To investigate factors associated with enrollment and participation in cardiac rehabilitation (CR) in Korea.


Patients admitted to four university hospitals with acute coronary syndrome between June 2014 and May 2016 were enrolled. The Cardiac Rehabilitation Barriers Scale (CRBS) made of 21-item questionnaire and divided in four subdomains was administered during admission. CRBS items used a 5-point Likert scale and ≥2.5 was considered as a barrier. Differences between CR non-attender and CR attender, or CR non-enroller and CR enroller in subscale and each items of CRBS were examined using the chi-square test.


The CR participation rate in four hospitals was 31% (170 of the 552). Logistical factors (odds ratio [OR]=7.61; 95% confidence interval [CI], 4.62–12.55) and comorbidities/functional status (OR=6.60; 95% CI, 3.95–11.01) were identified as a barrier to CR enrollment in the subdomain analysis. Among patients who were enrolled (agreed to participate in CR during admission), only work/time conflict was a significant barrier to CR participation (OR=2.17; 95% CI, 1.29–3.66).


Diverse barriers to CR participation were identified in patients with acute coronary syndrome. Providing the tailored model for CR according to the individual patient's barrier could improve the CR utilization. Further multicenter study with large sample size including other CR indication is required.


Cardiac rehabilitation (CR) has many benefits including reductions in cardiovascular mortality and unplanned hospital readmissions, and improved quality of life [1]. National guidelines recommend CR as a necessary treatment component in patients with coronary artery disease and chronic heart failure [2,3,4,5].
In Korea, CR has been implemented in only a limited number of tertiary and secondary hospitals. There has been no reimbursement by the National Health Insurance System for approximately 20 years. With the efforts by experts and governments, as of February 1, 2017, CR service began partially paid by the health insurance system in Korea. This coverage likely will increase, with more CR facilities becoming available and less economic burdens of CR participation. However, CR participation rate is still around 30% in Western developed countries [6] and many different aspects of barriers regardless of cost, including low referral rates, problems with transportations, work commitments, dislike of group therapy, lack of finances and insight to their illness have to be addressed in order to increase the CR participation [7,8,9,10]. Therefore, a systematic investigation of the multiple barriers to CR is urgently required to plan the appropriate strategy promoting CR utilization in Korea.
This study was designed to identify the barriers to CR participation in Korean patients with acute coronary syndrome (ACS) using the data from four university hospitals.
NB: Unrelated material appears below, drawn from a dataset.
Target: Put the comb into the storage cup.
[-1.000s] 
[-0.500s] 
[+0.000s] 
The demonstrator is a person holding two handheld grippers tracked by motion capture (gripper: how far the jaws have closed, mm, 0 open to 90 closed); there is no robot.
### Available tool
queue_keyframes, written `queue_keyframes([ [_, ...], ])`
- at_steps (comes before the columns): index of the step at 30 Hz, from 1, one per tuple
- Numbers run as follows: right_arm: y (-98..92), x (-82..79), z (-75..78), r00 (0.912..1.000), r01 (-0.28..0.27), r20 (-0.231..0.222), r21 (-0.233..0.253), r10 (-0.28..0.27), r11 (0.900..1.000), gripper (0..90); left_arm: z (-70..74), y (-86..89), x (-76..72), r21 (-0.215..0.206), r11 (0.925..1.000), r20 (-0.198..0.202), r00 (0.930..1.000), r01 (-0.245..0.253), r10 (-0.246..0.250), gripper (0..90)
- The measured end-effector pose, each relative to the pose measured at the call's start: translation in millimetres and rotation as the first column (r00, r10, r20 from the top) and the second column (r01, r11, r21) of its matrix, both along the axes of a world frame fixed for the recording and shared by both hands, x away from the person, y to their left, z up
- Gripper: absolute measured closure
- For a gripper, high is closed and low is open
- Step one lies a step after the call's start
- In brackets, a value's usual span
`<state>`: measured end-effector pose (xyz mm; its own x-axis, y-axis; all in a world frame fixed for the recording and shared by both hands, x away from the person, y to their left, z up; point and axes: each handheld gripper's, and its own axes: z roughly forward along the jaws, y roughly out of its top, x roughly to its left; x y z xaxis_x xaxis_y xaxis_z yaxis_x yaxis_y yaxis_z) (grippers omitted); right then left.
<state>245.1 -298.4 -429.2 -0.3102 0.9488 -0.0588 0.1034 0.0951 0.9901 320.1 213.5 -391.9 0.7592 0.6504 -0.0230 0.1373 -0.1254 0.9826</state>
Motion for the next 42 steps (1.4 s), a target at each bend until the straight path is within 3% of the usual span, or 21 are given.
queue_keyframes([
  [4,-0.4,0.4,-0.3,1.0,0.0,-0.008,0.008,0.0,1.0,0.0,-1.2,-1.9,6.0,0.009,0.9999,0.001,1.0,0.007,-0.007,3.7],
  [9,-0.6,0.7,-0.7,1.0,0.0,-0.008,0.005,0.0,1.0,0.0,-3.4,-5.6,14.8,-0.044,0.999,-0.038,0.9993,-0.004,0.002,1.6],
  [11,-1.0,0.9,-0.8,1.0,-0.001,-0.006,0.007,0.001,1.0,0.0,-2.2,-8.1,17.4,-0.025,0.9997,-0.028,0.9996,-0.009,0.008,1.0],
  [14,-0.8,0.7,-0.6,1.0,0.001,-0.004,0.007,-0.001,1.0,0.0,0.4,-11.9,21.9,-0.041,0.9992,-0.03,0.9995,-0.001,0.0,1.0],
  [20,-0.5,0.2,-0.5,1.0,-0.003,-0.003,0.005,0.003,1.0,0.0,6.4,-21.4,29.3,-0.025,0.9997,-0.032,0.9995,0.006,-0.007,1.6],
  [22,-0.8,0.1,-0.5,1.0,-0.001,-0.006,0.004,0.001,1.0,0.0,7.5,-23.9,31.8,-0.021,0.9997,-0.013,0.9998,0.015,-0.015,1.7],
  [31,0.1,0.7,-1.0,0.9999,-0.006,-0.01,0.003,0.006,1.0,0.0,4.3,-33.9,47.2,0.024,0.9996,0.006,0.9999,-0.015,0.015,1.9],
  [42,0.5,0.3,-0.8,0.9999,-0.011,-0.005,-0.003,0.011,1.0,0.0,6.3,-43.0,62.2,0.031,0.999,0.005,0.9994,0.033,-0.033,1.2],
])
The aim was to provide evidence to suggest a plan to overcome the barriers to CR. Korean version of the Cardiac Rehabilitation Barrier Scale (CRBS-K) [11] (Appendix 1), which has been validated in the Korean patients with myocardial infarction, was used in this study. It is an easy-to-use tool, which may enable comprehensive screening and detection of multiple variables proven as CR barriers in previous studies, and is helpful to investigate the barriers in the multiple domains.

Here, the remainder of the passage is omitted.